Hi, I would like anyone to help me find a real decent way of importing data from Hadoop to Splunk.
The methods we have found are the following:
1. Use Nifi to get the files from Hadoop, and then use the put Splunk processor to index them. I really doubt this method, because it seems like a bit overkill for a simple action.
2. Use NFS gateway to mount the hdfs on the forwarder and then use regular monitoring input. This is what we've been doing so far, however, we are looking to replace it because Hadoop's nfs is problematic, and also it is not as fast as we need it to be.
3. Hadoop Connect. A product by Splunk that really got our hopes up, and when we tested it, it showed better performance dramatically than the nfs solution on a single file, however, it was slower than the first with many small files(as we have in our production environment). Also, Hadoop connect is a modular input, and as such, it doesn't support indexing csv files, so I had to dive into the code and alter it to parse csv files to key-value pairs so they will be indexed. It still showed the same performance difference after the changes I've made.
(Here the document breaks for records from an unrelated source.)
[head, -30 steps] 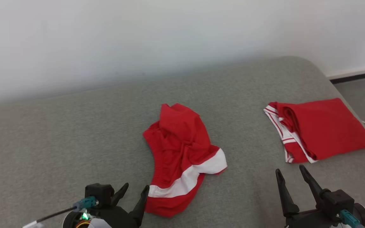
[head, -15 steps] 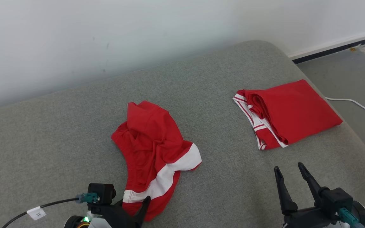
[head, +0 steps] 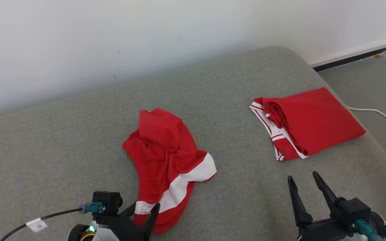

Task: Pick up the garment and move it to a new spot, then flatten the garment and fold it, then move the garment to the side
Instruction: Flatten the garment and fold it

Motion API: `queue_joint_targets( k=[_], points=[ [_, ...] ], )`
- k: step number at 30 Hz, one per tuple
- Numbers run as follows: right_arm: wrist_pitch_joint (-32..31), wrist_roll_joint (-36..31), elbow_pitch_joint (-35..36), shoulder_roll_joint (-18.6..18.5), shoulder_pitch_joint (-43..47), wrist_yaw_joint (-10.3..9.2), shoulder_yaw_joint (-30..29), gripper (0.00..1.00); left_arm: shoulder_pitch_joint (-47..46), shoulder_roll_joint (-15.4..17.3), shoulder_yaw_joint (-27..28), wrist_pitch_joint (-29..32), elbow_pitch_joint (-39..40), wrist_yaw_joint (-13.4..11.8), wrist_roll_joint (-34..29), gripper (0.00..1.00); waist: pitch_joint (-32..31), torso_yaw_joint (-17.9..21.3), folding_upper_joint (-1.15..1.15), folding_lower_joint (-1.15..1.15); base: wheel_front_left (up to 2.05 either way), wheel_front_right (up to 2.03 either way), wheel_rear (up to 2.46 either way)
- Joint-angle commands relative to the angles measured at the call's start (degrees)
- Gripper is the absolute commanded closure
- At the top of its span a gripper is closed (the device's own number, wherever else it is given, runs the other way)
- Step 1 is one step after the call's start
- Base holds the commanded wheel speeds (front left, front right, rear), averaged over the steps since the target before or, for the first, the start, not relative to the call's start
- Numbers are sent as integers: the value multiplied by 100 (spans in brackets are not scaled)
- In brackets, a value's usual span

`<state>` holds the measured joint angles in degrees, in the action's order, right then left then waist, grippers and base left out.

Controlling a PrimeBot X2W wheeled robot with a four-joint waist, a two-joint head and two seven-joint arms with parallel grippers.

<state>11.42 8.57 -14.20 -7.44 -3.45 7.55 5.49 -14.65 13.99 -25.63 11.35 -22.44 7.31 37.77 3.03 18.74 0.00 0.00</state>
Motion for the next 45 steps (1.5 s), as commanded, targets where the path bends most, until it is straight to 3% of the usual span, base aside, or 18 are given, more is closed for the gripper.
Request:
queue_joint_targets(
  k=[1, 2, 3, 14, 21, 29, 34, 39, 45],
  points=[
    [16, 11, -10, 0, -26, -14, 6, 0, -39, -10, -17, -22, 13, -5, 5, 4, -4, -7, 0, 0, 0, 0, 0],
    [16, 13, -11, -4, -26, -15, 5, 0, -52, -14, -29, -42, 8, -4, -5, 83, -5, -12, 0, 0, 0, 0, 0],
    [17, 14, -8, -9, -27, -15, 7, 0, -70, -26, -37, -65, 6, -3, -5, 100, -3, -17, 0, 0, 0, 0, 0],
    [-9, -34, 49, 1, 23, -15, -93, 0, -562, -156, -288, -371, 260, 12, -146, 100, 9, -96, 0, 0, 0, 0, 0],
    [16, -14, 6, 37, -46, -15, -53, 0, -1627, -529, -786, -457, 541, 17, -88, 100, 7, -114, 0, 0, 0, 0, 0],
    [46, -12, -7, 71, -87, -15, -63, 0, -2834, -886, -1134, -978, 551, 12, 111, 100, 57, -88, 0, 0, 0, 0, 0],
    [87, -11, -38, 105, -44, -15, -126, 0, -3181, -980, -976, -1517, 561, 11, 332, 100, 102, -189, 0, 0, 0, 0, 0],
    [108, 4, -48, 129, -38, -15, -124, 0, -2843, -692, -978, -1472, 349, -137, 224, 100, 162, -377, 0, 0, 0, 0, 0],
    [108, -21, -26, 118, -59, -15, -129, 0, -1850, -60, -1031, -1173, 149, -325, 325, 100, 239, -742, 0, 0, 0, 0, 0]
  ],
)
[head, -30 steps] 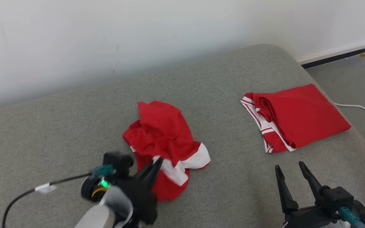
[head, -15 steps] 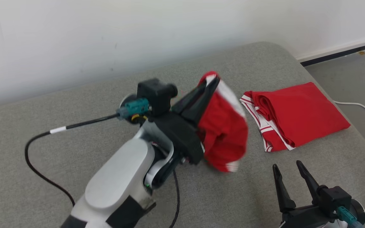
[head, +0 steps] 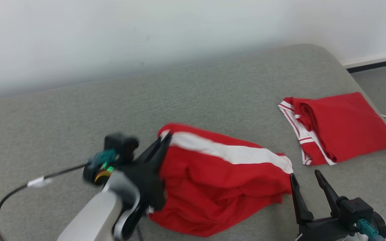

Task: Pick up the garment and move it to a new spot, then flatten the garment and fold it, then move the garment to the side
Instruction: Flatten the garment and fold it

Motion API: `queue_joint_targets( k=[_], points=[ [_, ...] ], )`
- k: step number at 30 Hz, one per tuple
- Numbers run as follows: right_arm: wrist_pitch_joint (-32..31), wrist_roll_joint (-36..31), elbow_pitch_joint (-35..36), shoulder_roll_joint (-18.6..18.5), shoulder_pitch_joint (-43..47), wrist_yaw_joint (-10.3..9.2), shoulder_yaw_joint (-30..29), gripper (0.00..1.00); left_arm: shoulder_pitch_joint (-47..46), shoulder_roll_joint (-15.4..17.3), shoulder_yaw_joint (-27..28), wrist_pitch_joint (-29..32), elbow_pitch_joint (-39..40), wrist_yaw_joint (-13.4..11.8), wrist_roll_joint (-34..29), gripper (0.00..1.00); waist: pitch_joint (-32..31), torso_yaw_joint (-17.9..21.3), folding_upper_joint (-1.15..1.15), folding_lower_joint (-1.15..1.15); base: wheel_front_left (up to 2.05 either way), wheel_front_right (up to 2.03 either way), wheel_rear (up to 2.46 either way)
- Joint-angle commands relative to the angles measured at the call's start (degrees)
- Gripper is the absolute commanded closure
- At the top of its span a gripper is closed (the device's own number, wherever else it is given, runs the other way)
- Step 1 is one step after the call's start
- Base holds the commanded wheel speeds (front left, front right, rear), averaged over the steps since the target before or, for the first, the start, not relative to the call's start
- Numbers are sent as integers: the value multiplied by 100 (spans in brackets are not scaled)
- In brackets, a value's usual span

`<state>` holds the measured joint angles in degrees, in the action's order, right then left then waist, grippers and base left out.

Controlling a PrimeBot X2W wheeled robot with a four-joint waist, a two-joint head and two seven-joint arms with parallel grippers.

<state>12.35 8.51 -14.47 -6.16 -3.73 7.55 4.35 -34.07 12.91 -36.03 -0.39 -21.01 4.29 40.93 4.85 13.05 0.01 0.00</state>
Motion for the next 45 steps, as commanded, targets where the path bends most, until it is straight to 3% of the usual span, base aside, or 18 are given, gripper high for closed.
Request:
queue_joint_targets(
  k=[1, 8, 17, 18, 19, 20, 25, 30, 36, 40, 45],
  points=[
    [14, -16, 10, -18, -42, -15, -21, 0, 276, 140, 37, 40, -14, -58, 66, 100, 65, -228, -1, 0, 0, 0, 0],
    [-35, -11, 26, -51, -57, -15, 50, 0, 1101, 577, 206, 153, -116, -285, 348, 100, 68, -564, -1, 0, 0, 0, 0],
    [-83, -5, 34, -47, -63, -15, 144, 0, 1250, 795, 270, -30, -421, -484, 217, 100, 15, -652, -1, 0, 0, 0, 0],
    [-84, 5, 27, -59, -61, -15, 154, 0, 1240, 816, 264, -61, -458, -504, 175, 77, 3, -645, -1, 0, 0, 0, 0],
    [-85, 17, 21, -72, -59, -15, 156, 0, 1229, 817, 260, -110, -487, -533, 146, 20, -9, -638, -1, 0, 0, 0, 0],
    [-88, 26, 19, -81, -52, -15, 158, 0, 1227, 800, 275, -197, -511, -537, 132, 0, -27, -630, -1, 0, 0, 0, 0],
    [-106, 40, 32, -118, 32, -15, 111, 0, 1394, 694, 343, -574, -645, -625, 133, 0, -139, -593, -1, 0, 0, 0, 0],
    [-106, 17, 100, -167, 94, -15, -38, 0, 1749, 645, 600, -1359, -512, -706, 16, 0, -262, -618, -1, 0, 0, 0, 0],
    [-134, -46, 235, -152, 221, -15, -321, 0, 2496, 390, 1666, -1479, 485, -976, -714, 0, -387, -823, -1, 0, 0, 0, 0],
    [-158, -69, 322, -121, 263, -15, -419, 0, 2919, 123, 2250, -1478, 1014, -938, -1252, 0, -423, -944, -1, 0, 0, 0, 0],
    [-184, -107, 396, -101, 236, -15, -496, 0, 3462, -309, 2922, -1481, 1438, -648, -1982, 0, -488, -1084, -1, 0, 0, 0, 0]
  ],
)
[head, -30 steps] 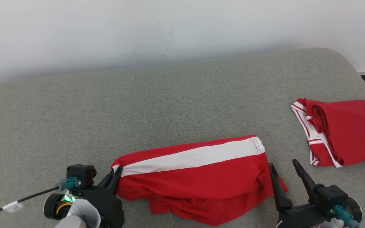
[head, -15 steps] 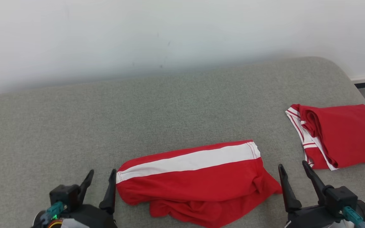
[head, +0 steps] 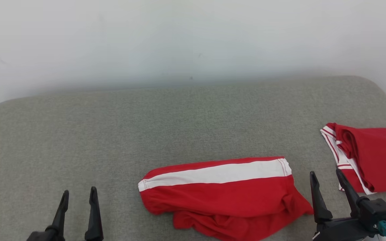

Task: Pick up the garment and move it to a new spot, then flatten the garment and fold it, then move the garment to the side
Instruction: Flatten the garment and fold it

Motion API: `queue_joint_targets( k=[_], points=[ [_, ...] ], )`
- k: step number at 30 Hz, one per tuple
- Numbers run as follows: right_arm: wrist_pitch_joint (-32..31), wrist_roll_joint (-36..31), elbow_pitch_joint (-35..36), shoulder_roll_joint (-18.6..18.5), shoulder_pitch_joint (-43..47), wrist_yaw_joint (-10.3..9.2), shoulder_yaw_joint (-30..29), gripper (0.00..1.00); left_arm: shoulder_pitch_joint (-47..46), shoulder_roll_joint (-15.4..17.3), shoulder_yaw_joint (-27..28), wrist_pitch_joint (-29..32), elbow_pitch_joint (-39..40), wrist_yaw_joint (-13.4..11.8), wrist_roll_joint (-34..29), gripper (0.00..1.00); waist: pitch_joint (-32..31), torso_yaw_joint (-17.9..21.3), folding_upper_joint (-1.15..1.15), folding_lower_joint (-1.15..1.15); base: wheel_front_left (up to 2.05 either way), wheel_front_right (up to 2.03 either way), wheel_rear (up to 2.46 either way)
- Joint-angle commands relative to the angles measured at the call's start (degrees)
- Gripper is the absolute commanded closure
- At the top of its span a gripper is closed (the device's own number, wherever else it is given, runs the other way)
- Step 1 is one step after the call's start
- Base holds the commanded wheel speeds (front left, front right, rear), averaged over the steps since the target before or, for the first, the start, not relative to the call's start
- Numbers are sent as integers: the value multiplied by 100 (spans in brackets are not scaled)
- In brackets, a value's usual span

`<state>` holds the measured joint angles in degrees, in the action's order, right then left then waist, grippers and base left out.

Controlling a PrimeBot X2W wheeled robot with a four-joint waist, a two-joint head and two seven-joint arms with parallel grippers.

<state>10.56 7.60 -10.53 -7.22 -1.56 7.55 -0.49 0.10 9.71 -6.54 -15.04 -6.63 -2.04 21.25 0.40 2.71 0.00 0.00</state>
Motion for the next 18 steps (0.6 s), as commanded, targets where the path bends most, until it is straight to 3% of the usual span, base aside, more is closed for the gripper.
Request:
queue_joint_targets(
  k=[1, 9, 18],
  points=[
    [-14, -21, 15, 17, 24, -15, -15, 0, 119, -61, 95, -16, 42, 63, -107, 0, -57, -69, 0, 0, 0, 0, 0],
    [-46, -62, 12, 71, 152, -15, -91, 0, 506, -403, 682, -17, -10, 603, -834, 0, -214, -193, 0, 0, 0, 0, 0],
    [-53, -44, -40, 75, 222, -15, -107, 0, 492, -577, 984, -18, -235, 878, -1113, 0, -319, -297, 0, 0, 0, 0, 0]
  ],
)
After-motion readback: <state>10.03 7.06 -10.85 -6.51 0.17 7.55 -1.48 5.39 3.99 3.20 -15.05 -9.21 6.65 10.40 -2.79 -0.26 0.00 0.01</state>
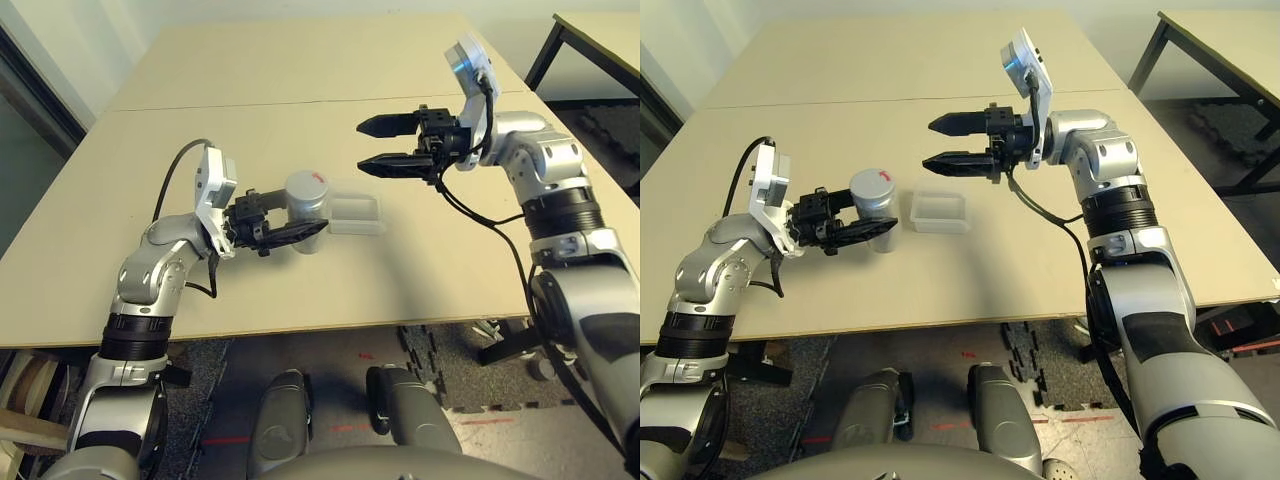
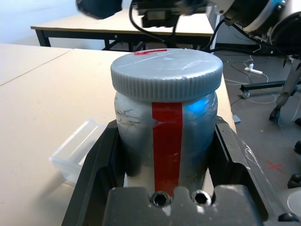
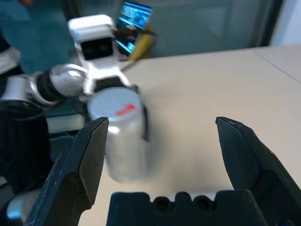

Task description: Pour the medicine from the bottle into the box.

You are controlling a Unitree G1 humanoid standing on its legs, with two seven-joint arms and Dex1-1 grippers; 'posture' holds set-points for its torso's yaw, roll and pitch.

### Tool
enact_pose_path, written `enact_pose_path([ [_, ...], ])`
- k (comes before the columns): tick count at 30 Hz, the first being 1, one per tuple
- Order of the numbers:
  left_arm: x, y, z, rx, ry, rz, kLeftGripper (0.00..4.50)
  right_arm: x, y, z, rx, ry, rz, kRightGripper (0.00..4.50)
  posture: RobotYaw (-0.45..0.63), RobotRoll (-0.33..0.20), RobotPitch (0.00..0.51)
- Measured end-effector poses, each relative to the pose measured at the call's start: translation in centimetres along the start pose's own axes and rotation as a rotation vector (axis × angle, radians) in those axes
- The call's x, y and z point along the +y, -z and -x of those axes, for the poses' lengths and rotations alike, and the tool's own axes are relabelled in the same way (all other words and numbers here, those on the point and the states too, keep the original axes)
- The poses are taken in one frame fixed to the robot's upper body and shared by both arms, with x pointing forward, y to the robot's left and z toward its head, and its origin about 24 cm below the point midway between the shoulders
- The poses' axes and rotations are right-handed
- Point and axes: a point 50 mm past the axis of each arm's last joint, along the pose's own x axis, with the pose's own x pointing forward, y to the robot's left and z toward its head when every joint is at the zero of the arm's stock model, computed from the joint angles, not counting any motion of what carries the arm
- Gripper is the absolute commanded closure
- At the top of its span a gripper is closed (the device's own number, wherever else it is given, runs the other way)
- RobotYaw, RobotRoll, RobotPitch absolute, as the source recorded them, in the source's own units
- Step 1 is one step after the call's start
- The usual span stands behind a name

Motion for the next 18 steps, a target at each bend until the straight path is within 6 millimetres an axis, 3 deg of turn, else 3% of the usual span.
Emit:
enact_pose_path([
  [4, 0.3, 0.1, 0.1, -0.009, -0.011, 0.004, 1.91, 0.9, 0.1, -2.0, -0.035, -0.053, -0.006, 0.00, 0.00, 0.000, 0.088],
  [18, 0.6, -0.1, -0.5, -0.042, -0.009, -0.007, 1.91, 0.7, 1.2, -5.8, 0.000, -0.063, -0.027, 0.00, -0.01, 0.000, 0.081],
])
As of now, my wish is to understand Hadoop Connect's poor performance and enhance it. So if anyone can help me with this, or by giving me another indexing method this will be much appreciated.
Thank you very very much 🙂
Few ideas:
1) Using Nifi, but with InvokeHttp instead of putSplunk. Here is how to do it: https://www.youtube.com/watch?v=Dq9qKU9HZYM&t=25s
2) Use Hadoop Connect, but mount Hadoop instead of using the normal name node. Here is how to do it: http://docs.splunk.com/Documentation/HadoopConnect/1.2.5/DeployHadoopConnect/Configuretheapp#Map_to_...
We've actually tried mounting hadoop and using Hadoop Connect with locally mounted FS, but it still lost to the remote cluster function of Hadoop Connect.
For me, using MapR distribution, it made a big difference as far as performance.